Wok restaurants, gourmetten and suchlike all add to my certainty about the Dutch having a special passion for food, but I can trace when the seed was first planted to my very first weekend here. It was a bright Spring Saturday in 2018, and my partner’s grandmother’s birthday party. The temperature was in the low twenties – too warm for my pale, British skin – but I was more preoccupied with meeting and trying to make a good impression on what seemed to be her entire extended family for most of the afternoon. Thankfully, half of this task was done for me nearly 80 years prior; many of the elderly people there associated me with the British soldiers that liberated them from the Nazis when they were children, and so greeted me with wide smiles and lengthy handshakes.

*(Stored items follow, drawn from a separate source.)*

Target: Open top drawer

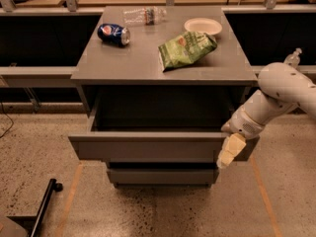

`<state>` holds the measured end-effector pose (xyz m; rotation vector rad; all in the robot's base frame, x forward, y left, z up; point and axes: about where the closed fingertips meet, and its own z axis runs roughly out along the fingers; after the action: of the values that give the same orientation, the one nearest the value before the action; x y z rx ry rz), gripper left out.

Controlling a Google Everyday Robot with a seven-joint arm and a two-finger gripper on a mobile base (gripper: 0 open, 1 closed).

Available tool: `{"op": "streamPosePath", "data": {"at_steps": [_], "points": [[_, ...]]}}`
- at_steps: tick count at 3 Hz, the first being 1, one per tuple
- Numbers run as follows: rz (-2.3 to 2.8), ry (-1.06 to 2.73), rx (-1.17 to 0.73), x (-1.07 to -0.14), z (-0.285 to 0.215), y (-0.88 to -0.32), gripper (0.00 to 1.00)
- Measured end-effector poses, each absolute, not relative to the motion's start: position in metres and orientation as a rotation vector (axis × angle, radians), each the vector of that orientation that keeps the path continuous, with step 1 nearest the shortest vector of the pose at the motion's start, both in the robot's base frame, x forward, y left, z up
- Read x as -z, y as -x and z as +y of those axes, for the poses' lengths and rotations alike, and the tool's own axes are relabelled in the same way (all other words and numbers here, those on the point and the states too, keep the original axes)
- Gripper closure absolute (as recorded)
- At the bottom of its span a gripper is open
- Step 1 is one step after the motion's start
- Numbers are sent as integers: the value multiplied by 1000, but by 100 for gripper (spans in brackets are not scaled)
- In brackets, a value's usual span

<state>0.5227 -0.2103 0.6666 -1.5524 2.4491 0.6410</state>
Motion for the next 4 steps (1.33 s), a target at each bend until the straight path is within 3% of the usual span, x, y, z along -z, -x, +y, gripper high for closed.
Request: {"op": "streamPosePath", "data": {"at_steps": [4], "points": [[2418, 1608, -713, -722, -202, -479, 0]]}}
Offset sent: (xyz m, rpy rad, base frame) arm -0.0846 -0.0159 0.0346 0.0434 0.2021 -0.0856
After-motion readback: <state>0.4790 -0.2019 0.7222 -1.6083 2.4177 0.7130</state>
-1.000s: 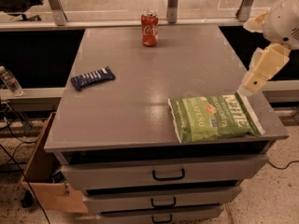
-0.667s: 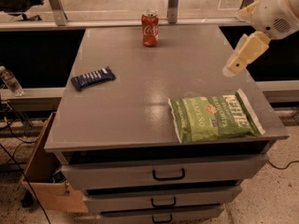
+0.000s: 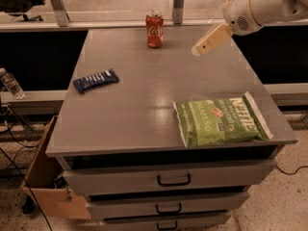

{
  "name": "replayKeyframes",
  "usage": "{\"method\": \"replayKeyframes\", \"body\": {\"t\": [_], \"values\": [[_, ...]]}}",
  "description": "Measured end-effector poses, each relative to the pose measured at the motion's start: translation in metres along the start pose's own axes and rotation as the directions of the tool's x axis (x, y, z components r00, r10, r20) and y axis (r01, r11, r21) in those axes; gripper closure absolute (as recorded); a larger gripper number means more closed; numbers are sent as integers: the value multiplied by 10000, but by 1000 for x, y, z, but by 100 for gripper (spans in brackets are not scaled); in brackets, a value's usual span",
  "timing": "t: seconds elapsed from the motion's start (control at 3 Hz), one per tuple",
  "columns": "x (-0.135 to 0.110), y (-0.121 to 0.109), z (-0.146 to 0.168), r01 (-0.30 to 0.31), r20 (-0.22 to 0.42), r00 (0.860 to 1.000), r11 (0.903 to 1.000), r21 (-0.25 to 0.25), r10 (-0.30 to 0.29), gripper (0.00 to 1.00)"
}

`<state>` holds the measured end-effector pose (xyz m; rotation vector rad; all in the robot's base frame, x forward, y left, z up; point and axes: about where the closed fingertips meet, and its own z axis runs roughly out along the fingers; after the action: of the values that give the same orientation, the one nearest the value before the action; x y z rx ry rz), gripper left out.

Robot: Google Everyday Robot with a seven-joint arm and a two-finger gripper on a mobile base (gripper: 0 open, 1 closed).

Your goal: Move coke can near green jalapeno chip bag

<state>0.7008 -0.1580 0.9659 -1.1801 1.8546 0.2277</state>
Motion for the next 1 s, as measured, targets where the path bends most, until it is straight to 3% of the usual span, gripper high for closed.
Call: {"method": "replayKeyframes", "body": {"t": [0.67, 1.0], "values": [[-2, 4, 16, -184, 189, 9997, 9998, -38, 184, 0], [2, 3, 52, -786, 815, 9936, 9969, 52, 779, 0]]}}
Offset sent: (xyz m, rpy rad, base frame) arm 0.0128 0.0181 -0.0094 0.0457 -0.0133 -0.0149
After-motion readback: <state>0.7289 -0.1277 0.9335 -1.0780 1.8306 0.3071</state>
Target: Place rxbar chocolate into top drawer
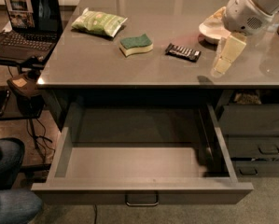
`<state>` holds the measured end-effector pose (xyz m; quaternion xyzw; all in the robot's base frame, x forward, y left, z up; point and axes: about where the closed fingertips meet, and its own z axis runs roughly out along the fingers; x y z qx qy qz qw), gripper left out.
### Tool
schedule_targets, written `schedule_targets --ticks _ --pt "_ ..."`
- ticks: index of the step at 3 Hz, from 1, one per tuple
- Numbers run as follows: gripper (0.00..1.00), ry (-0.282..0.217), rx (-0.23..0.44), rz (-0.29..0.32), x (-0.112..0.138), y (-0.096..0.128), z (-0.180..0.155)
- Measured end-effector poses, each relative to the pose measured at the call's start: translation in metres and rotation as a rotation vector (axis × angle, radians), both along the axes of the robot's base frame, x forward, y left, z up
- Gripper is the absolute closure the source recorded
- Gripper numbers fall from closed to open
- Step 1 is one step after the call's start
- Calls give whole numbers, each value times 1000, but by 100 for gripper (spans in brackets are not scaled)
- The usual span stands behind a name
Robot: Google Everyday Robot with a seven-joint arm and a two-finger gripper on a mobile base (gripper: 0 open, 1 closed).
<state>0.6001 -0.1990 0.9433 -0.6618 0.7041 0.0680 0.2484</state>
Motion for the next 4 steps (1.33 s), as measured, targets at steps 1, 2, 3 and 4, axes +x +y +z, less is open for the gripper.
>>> schedule_targets --ticks 1,2,3,4 --pt "0 -31 105 -35 10 -12 -7" --pt "0 -65 281 -51 38 -30 -22" --pt "0 -65 281 -52 38 -30 -22" --pt "0 -48 275 -110 59 -37 -35"
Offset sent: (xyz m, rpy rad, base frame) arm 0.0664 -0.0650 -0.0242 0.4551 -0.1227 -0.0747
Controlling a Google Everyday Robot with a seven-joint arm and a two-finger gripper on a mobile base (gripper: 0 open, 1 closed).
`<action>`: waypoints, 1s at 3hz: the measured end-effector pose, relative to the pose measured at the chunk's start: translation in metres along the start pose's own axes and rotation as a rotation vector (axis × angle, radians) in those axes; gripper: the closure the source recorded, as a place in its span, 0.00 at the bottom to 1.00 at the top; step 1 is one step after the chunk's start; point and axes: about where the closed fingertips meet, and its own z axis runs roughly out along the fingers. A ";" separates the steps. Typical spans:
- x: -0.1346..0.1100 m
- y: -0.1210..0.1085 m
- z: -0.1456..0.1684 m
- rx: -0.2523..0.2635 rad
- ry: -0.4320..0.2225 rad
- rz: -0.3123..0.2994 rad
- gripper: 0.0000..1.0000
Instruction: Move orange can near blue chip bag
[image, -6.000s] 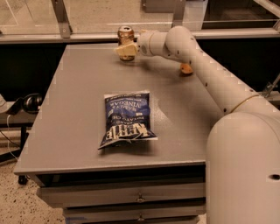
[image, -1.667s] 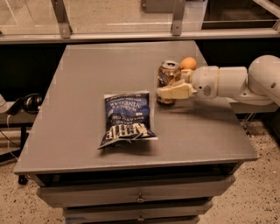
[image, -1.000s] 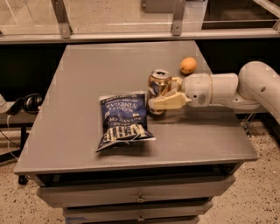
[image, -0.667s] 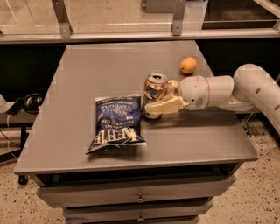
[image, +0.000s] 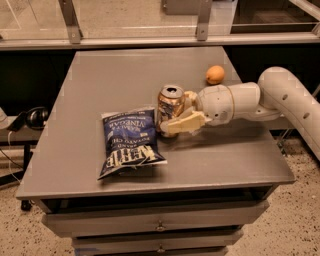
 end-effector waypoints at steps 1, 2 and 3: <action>-0.008 0.005 0.002 -0.052 0.022 -0.034 0.11; -0.016 0.007 0.000 -0.088 0.030 -0.061 0.00; -0.019 0.006 -0.001 -0.113 0.042 -0.071 0.00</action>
Offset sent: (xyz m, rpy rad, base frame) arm -0.0093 -0.0050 0.0253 -0.0369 -0.0789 0.1357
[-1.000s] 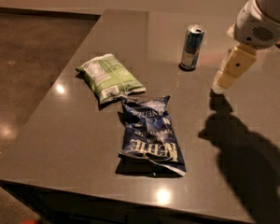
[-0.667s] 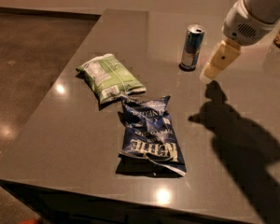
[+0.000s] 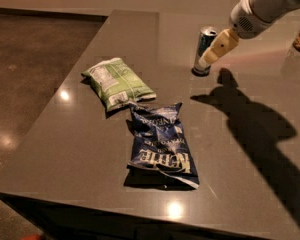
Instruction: Move redbull can near blue chip bag
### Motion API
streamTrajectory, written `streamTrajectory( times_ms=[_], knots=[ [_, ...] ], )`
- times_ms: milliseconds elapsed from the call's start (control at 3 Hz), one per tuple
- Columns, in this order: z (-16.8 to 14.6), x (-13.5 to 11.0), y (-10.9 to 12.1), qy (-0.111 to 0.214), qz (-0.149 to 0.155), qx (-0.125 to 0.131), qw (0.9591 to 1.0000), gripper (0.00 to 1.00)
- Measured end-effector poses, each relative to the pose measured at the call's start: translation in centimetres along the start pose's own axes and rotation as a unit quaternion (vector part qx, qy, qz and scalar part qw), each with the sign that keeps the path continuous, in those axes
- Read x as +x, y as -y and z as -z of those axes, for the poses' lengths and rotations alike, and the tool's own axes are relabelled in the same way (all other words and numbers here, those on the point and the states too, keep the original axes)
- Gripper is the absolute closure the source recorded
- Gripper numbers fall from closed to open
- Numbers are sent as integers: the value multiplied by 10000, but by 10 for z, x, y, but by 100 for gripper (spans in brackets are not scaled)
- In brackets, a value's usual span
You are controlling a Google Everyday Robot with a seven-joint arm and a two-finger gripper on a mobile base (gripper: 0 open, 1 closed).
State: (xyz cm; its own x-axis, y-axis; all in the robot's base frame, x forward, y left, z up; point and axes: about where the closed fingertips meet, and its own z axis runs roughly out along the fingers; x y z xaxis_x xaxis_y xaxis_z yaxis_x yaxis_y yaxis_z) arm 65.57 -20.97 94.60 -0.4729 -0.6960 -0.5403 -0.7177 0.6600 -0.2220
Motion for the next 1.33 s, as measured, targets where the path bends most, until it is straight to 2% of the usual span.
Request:
streamTrajectory(
  times_ms=[333,667,1000,1333],
  knots=[
    [-25,-18,20,241,-202,-14,9995,0],
    [-42,-27,30,371,-357,-79,9986,0],
    [-51,-33,33,393,-450,-156,9981,18],
    [-47,-34,32,419,-456,-218,9978,41]
  ],
)
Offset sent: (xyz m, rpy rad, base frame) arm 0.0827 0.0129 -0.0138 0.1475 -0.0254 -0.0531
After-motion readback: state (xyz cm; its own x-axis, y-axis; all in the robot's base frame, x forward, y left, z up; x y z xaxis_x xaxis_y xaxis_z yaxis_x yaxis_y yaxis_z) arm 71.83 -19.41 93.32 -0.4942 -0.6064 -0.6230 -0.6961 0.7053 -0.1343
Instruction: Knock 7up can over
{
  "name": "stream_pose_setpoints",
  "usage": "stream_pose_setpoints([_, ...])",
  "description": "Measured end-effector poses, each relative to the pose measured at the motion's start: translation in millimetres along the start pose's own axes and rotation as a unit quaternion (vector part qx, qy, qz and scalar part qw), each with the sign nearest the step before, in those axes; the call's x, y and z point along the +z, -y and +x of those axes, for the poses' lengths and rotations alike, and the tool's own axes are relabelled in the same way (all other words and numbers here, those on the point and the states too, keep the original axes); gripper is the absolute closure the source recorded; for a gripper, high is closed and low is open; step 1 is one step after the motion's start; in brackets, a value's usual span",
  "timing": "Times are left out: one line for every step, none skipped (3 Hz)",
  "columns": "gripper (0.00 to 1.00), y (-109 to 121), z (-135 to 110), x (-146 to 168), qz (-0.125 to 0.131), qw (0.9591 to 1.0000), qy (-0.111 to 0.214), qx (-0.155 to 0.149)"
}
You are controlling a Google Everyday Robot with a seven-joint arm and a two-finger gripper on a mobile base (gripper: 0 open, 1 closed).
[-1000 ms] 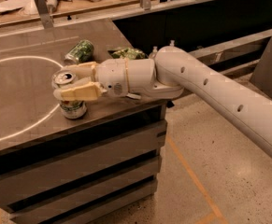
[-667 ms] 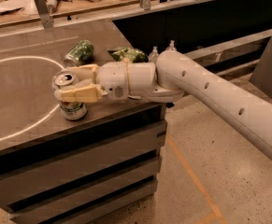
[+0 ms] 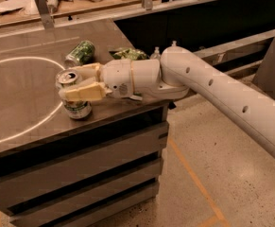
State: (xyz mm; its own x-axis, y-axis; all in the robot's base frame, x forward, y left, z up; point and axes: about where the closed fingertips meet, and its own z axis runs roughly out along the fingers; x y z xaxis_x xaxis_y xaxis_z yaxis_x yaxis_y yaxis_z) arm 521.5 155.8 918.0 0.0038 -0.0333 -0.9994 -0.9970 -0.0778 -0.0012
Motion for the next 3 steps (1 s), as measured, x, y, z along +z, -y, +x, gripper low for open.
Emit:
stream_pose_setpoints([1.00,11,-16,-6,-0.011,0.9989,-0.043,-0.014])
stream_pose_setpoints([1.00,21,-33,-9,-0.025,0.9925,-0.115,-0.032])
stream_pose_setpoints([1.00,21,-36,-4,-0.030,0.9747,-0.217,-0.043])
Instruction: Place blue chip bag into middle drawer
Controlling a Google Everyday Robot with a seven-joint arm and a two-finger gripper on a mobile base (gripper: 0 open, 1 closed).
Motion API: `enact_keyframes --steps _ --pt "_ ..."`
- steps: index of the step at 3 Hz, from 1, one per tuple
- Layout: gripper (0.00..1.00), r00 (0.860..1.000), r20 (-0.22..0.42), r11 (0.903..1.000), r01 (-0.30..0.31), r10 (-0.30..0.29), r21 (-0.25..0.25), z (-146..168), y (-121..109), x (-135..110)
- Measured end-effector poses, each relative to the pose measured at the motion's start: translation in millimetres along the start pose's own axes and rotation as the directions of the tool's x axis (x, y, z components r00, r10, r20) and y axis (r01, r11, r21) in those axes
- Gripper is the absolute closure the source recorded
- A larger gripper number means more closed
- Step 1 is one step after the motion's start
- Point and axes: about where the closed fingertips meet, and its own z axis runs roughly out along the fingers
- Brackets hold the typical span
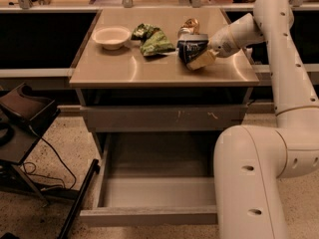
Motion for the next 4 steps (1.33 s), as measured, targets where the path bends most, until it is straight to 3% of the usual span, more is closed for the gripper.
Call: enact_keyframes --steps 1,2,3,4 --pt "0.85 0.999 0.05 0.9997 -0.001 -0.001 0.026 -27 3 -10" --pt "1.0 0.995 0.101 0.9959 -0.031 0.023 0.085 -99 15 -19" --pt "1.0 0.992 0.103 0.9801 -0.086 0.069 0.179 -193 44 -11" --pt "1.0 0.996 0.058 0.9583 -0.087 0.074 0.272 -298 130 -11"
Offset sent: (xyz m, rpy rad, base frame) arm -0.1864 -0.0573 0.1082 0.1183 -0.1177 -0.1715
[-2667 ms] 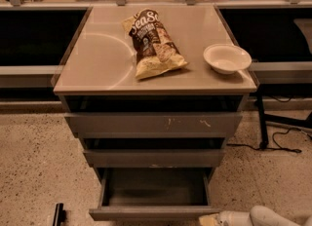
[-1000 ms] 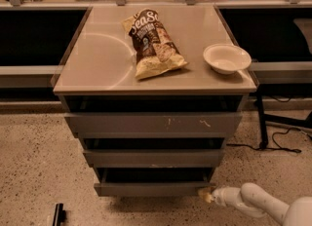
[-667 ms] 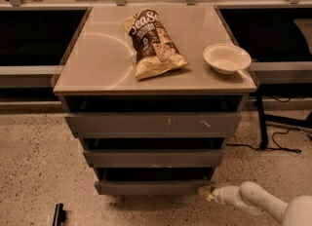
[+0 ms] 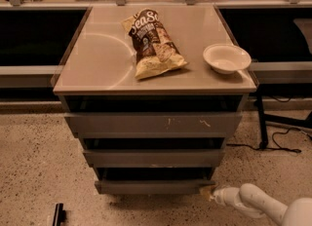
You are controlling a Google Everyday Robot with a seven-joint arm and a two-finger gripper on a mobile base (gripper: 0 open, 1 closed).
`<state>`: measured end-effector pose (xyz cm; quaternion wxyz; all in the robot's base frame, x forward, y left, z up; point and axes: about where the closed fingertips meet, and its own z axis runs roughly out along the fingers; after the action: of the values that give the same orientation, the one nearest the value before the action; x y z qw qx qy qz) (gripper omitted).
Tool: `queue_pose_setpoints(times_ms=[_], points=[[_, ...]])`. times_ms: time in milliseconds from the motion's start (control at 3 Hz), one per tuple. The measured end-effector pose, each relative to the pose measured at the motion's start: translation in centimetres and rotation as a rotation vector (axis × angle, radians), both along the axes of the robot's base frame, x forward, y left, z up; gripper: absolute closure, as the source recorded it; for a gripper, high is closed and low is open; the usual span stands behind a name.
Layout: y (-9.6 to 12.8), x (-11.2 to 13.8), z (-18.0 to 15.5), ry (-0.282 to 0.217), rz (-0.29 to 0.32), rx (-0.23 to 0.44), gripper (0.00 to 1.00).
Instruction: Close bottom drawer
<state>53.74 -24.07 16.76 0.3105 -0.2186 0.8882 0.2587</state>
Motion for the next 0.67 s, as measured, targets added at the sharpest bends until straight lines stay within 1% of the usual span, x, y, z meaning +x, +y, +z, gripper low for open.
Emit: queue_pose_setpoints(times_ms=[333,667], points=[[-0.3,1.5,0.3,-0.028,-0.033,-0.033,1.00],[-0.6,3.2,1.0,-0.058,-0.051,-0.052,1.00]])
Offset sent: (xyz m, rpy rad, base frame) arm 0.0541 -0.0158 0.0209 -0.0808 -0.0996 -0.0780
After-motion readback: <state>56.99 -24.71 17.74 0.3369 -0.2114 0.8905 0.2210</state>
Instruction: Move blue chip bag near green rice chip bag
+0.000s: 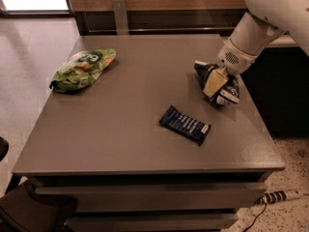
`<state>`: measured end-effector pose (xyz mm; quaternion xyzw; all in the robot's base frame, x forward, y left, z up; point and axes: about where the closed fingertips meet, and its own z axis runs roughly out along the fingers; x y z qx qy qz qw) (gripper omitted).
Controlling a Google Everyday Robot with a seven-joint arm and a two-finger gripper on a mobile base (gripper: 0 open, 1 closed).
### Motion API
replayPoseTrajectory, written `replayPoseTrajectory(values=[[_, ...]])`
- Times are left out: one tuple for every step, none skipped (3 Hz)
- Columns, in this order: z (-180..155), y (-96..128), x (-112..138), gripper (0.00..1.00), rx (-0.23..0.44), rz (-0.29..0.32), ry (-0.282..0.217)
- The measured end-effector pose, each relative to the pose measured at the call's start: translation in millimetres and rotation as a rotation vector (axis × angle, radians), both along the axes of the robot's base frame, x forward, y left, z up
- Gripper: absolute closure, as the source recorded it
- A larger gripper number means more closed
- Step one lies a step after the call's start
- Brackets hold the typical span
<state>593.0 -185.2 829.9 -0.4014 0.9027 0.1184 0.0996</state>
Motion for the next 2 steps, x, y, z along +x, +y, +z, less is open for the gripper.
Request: replayPoseTrajectory(values=[[38,15,5,1.00,-0.055,0.047,-0.070],[74,32,9,1.00,-0.024,0.099,-0.154]])
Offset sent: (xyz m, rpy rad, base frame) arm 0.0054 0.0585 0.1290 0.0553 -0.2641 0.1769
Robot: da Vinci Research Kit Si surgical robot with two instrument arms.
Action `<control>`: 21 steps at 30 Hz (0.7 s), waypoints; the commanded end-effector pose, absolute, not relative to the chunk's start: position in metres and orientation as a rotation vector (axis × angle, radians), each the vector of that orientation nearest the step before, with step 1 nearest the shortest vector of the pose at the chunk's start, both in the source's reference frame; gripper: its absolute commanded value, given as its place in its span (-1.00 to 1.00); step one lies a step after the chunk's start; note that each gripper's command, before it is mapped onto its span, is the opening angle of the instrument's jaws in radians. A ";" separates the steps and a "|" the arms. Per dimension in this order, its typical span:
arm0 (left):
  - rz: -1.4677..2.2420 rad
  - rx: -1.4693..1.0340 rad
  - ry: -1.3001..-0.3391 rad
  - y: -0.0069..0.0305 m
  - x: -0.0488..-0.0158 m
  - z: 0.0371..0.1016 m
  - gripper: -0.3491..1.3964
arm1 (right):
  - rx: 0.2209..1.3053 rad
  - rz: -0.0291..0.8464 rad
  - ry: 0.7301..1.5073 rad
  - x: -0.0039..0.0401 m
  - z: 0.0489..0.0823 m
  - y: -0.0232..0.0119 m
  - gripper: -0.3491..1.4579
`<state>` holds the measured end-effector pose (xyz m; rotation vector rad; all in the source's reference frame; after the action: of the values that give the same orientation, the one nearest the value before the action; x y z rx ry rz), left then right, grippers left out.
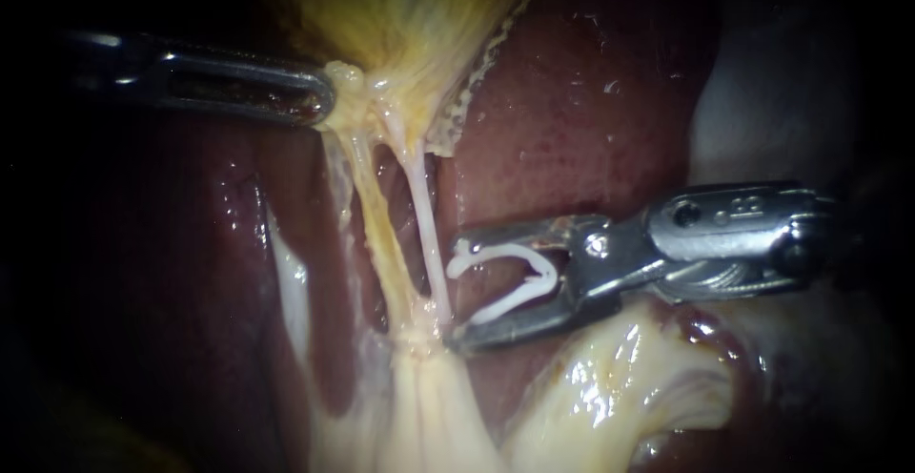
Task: Clipping first clip left tube
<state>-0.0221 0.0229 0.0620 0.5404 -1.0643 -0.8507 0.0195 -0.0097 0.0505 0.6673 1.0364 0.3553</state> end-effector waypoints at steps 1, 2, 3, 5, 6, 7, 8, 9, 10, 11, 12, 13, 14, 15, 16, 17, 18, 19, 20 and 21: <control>-0.851 0.540 -1.064 0.0229 -0.0221 0.0620 -1.00 | 0.673 0.358 1.037 0.0196 0.0507 -0.0096 -0.08; -0.851 0.540 -1.064 0.0229 -0.0221 0.0621 -1.00 | 0.678 0.361 1.036 0.0197 0.0510 -0.0096 -0.08; -0.851 0.540 -1.064 0.0229 -0.0221 0.0621 -1.00 | 0.681 0.365 1.034 0.0198 0.0512 -0.0096 -0.08; -0.851 0.540 -1.064 0.0229 -0.0221 0.0621 -1.00 | 0.688 0.364 1.037 0.0198 0.0516 -0.0096 -0.08; -0.851 0.540 -1.064 0.0229 -0.0221 0.0621 -1.00 | 0.692 0.367 1.036 0.0198 0.0517 -0.0096 -0.08; -0.851 0.540 -1.064 0.0229 -0.0221 0.0621 -1.00 | 0.696 0.369 1.034 0.0198 0.0519 -0.0096 -0.08; -0.851 0.540 -1.064 0.0229 -0.0221 0.0621 -1.00 | 0.700 0.371 1.033 0.0199 0.0520 -0.0096 -0.08; -0.851 0.540 -1.064 0.0229 -0.0221 0.0621 -1.00 | 0.701 0.369 1.034 0.0199 0.0521 -0.0097 -0.08; -0.851 0.540 -1.064 0.0229 -0.0221 0.0621 -1.00 | 0.705 0.373 1.035 0.0200 0.0522 -0.0097 -0.08; -0.851 0.540 -1.064 0.0229 -0.0221 0.0621 -1.00 | 0.707 0.371 1.035 0.0201 0.0522 -0.0097 -0.08; -0.851 0.540 -1.064 0.0229 -0.0221 0.0621 -1.00 | 0.710 0.376 1.037 0.0202 0.0523 -0.0097 -0.08; -0.851 0.540 -1.064 0.0229 -0.0222 0.0621 -1.00 | 0.713 0.374 1.037 0.0203 0.0523 -0.0098 -0.08; -0.851 0.540 -1.064 0.0229 -0.0222 0.0621 -1.00 | 0.713 0.373 1.037 0.0204 0.0524 -0.0098 -0.08; -0.851 0.540 -1.064 0.0229 -0.0222 0.0621 -1.00 | 0.717 0.377 1.038 0.0206 0.0524 -0.0098 -0.08; -0.851 0.539 -1.064 0.0229 -0.0222 0.0621 -1.00 | 0.718 0.375 1.039 0.0207 0.0525 -0.0098 -0.08; -0.851 0.539 -1.064 0.0229 -0.0222 0.0621 -1.00 | 0.719 0.373 1.039 0.0207 0.0525 -0.0099 -0.08; -0.851 0.539 -1.064 0.0229 -0.0222 0.0621 -1.00 | 0.723 0.375 1.038 0.0208 0.0526 -0.0099 -0.08; -0.851 0.539 -1.064 0.0229 -0.0222 0.0621 -1.00 | 0.723 0.374 1.038 0.0209 0.0527 -0.0100 -0.08; -0.851 0.539 -1.064 0.0228 -0.0222 0.0621 -1.00 | 0.723 0.373 1.038 0.0209 0.0527 -0.0100 -0.08; -0.851 0.539 -1.064 0.0228 -0.0222 0.0621 -1.00 | 0.726 0.377 1.036 0.0210 0.0529 -0.0101 -0.08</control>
<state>-0.0222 0.0229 0.0621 0.5393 -1.0639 -0.8508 0.0210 -0.0101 0.0530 0.7257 1.0362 0.3749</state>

At some point, the catering people showed up and began serving a variety of choice meats, cooked to perfection on a large green barbecue grill. My partner and I ordered, took our stacked plates and stood with her father as he fervently inhaled the contents of his. I couldn’t blame him: the beef was soft and tender, every satisfying bite drawing another generous waft of its rich, just-smoky-enough flavour; the sausages, their partially browned, toughened exterior easily punctured with a fork, were equally delicious, and even more so when complemented with a creamy dollop of garlic sauce. He asked if I was enjoying it – “Lekker hè?” – and I commented on the high quality of the meat and the cool grill they were using.
A bright reflection flashed across his glasses. He paused, and as he did, everything around us began to slow down, caught up in the tides of time. Clouds veiled the sun, its light diluted in grey.
“That, Liam”, he said as he turned his gaze towards me, the rest of the universe grinding to a halt in unison, “is the Green Egg.”
I returned his gaze as his words passed through my eardrums, fired neurons and assigned brain cells to retain this new information, whereby it was irrevocably etched into my very being. “Nice,” I said, and everything returned to normal as I took another bite of a sausage.
Since then, there have been many more barbecues, gourmets and restaurant visits, and long may they continue; the Dutch are truly fascinated by food, and you won’t hear me complaining about that any time soon!